Booker T. Washington: Up From Slavery: An Autobiography

Chapter 2. Boyhood Days (continued)

Soon after we moved to West Virginia, my mother adopted into our family, notwithstanding our poverty, an orphan boy, to whom afterward we gave the name of James B. Washington. He has ever since remained a member of the family.

After I had worked in the salt-furnace for some time, work was secured for me in a coal-mine which was operated mainly for the purpose of securing fuel for the salt-furnace. Work in the coal-mine I always dreaded. One reason for this was that any one who worked in a coal-mine was always unclean, at least while at work, and it was a very hard job to get one's skin clean after the day's work was over. Then it was fully a mile from the opening of the coal-mine to the face of the coal, and all, of course, was in the blackest darkness. I do not believe that one ever experiences anywhere else such darkness as he does in a coal-mine. The mine was divided into a large number of different "rooms" or departments, and, as I never was able to learn the location of all these "rooms," I many times found myself lost in the mine. To add to the horror of being lost, sometimes my light would go out, and then, if I did not happen to have a match, I would wander about in the darkness until by chance I found some one to give me a light. The work was not only hard, but it was dangerous. There was always the danger of being blown to pieces by a premature explosion of powder, or of being crushed by falling slate. Accidents from one or the other of these causes were frequently occurring, and this kept me in constant fear.

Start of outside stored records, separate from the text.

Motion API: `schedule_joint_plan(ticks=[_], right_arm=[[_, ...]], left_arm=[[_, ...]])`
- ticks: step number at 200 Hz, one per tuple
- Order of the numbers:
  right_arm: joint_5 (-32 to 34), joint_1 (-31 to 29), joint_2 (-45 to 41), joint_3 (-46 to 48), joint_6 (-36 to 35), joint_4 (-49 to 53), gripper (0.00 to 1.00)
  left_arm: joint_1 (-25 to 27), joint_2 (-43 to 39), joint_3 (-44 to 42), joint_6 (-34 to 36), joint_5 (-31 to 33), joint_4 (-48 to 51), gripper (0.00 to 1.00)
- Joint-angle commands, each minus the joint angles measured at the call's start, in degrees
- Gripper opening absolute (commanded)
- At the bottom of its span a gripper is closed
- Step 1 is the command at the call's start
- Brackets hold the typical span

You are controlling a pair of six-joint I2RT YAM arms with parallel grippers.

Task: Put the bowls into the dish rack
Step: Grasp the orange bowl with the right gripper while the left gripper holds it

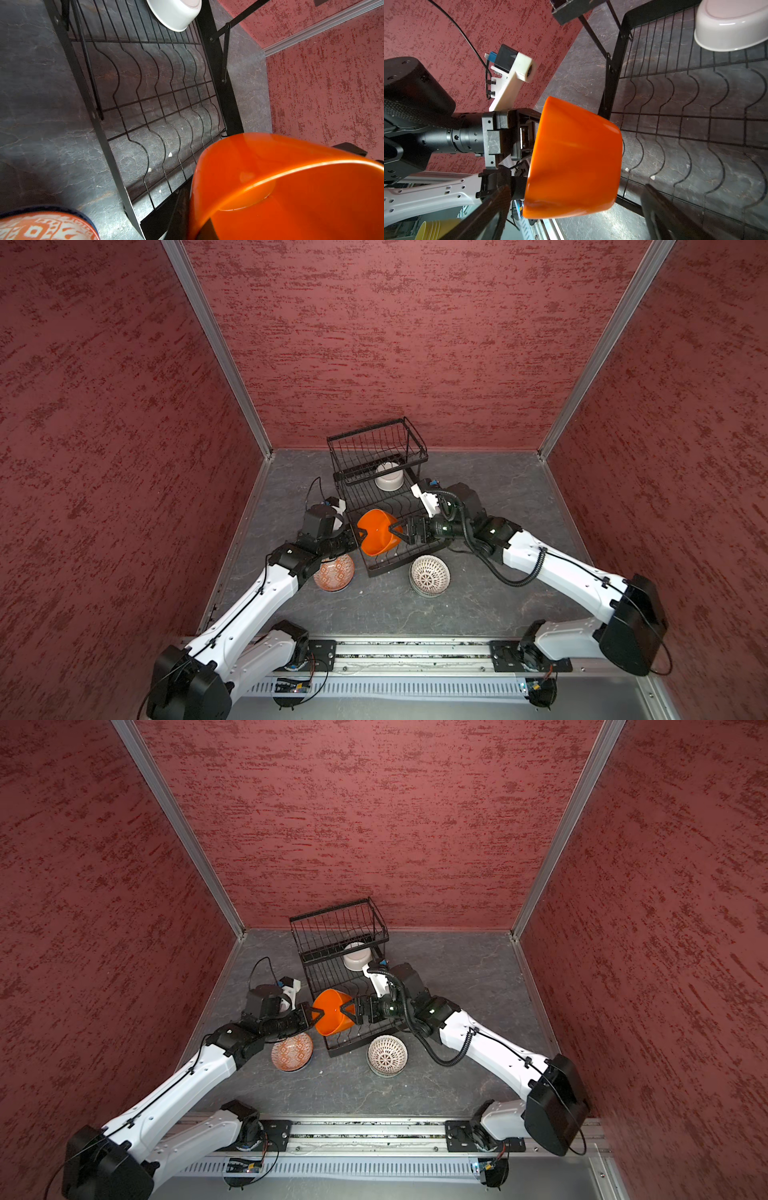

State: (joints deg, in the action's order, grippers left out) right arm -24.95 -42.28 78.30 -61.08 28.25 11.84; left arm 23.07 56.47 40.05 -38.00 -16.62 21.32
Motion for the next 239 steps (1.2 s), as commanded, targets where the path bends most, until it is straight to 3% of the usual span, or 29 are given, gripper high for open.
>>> schedule_joint_plan(ticks=[1,119,206,239], right_arm=[[-2.01,0.13,1.27,-2.20,-0.39,-1.36,0.99],[-7.88,0.10,2.65,-2.13,-0.65,-4.87,0.98],[-10.96,0.13,2.47,-1.59,0.09,-6.93,0.89],[-11.36,0.14,2.56,-1.53,0.66,-7.96,0.81]], left_arm=[[-0.31,-0.45,0.12,2.80,-1.13,-4.95,0.00],[-0.17,-1.96,-0.50,12.87,-5.28,-13.49,0.00],[-0.22,0.31,-1.38,12.86,-4.48,-15.29,0.00],[-0.26,0.70,-1.64,12.94,-4.30,-15.28,0.00]])
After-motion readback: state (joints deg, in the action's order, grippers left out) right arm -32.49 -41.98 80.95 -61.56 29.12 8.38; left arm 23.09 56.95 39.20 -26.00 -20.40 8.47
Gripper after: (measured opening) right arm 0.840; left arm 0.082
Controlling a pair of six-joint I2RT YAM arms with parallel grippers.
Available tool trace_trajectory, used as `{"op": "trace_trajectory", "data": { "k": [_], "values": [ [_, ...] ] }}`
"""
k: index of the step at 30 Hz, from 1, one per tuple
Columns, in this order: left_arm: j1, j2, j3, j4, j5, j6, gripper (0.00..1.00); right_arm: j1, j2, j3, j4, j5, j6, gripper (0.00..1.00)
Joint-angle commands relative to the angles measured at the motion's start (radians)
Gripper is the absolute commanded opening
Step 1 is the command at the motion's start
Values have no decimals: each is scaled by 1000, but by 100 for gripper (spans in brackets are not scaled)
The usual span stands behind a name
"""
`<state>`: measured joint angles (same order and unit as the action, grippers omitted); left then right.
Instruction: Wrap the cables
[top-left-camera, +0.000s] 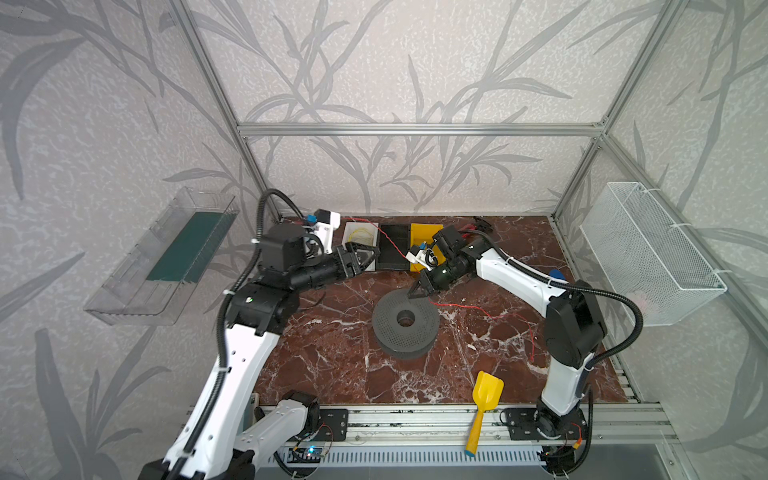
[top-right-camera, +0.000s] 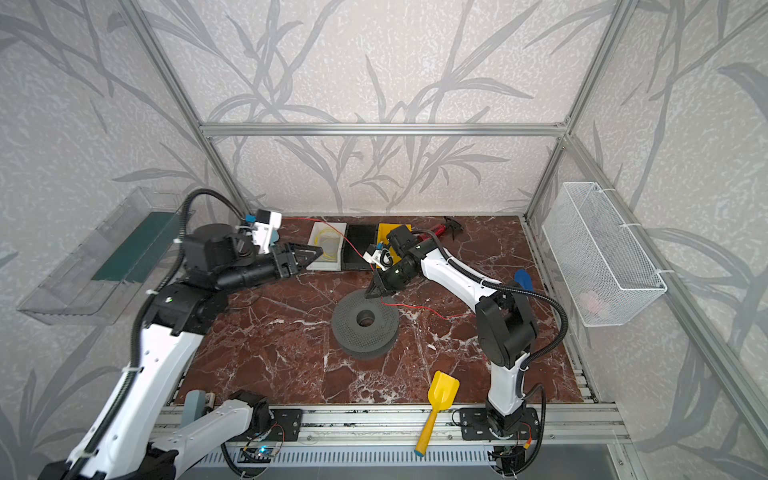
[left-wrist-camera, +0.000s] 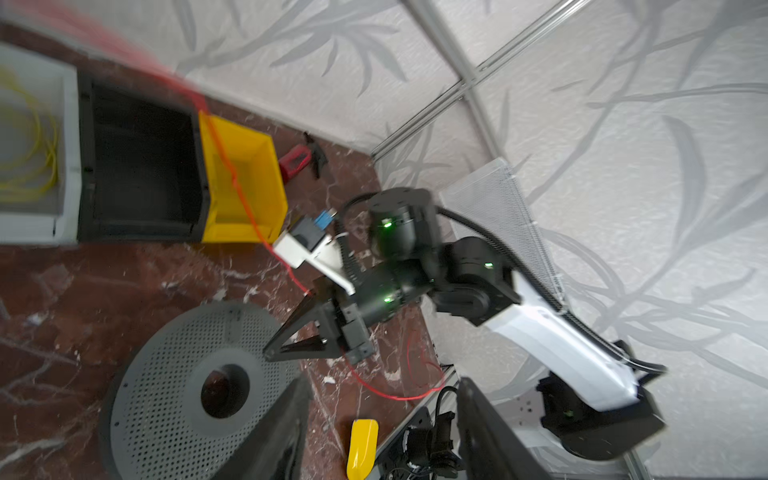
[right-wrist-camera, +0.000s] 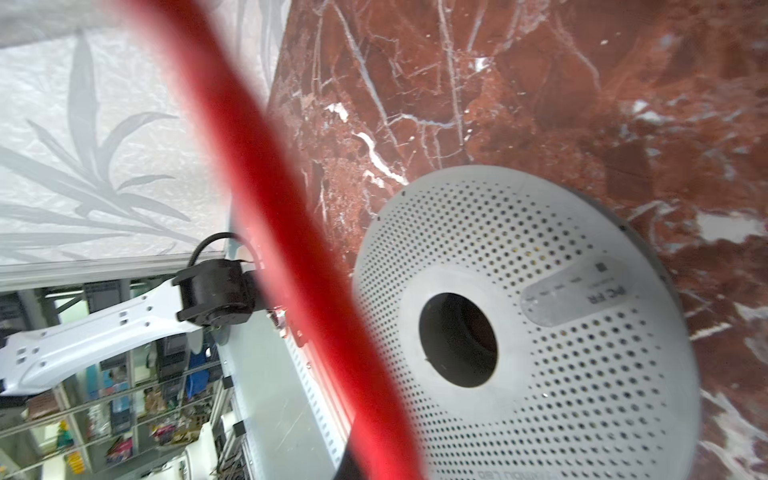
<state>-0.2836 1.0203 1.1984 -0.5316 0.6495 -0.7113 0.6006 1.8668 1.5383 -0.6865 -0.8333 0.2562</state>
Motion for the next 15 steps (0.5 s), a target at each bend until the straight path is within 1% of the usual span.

Many children of the tenderest years were compelled then, as is now true I fear, in most coal-mining districts, to spend a large part of their lives in these coal-mines, with little opportunity to get an education; and, what is worse, I have often noted that, as a rule, young boys who begin life in a coal-mine are often physically and mentally dwarfed. They soon lose ambition to do anything else than to continue as a coal-miner.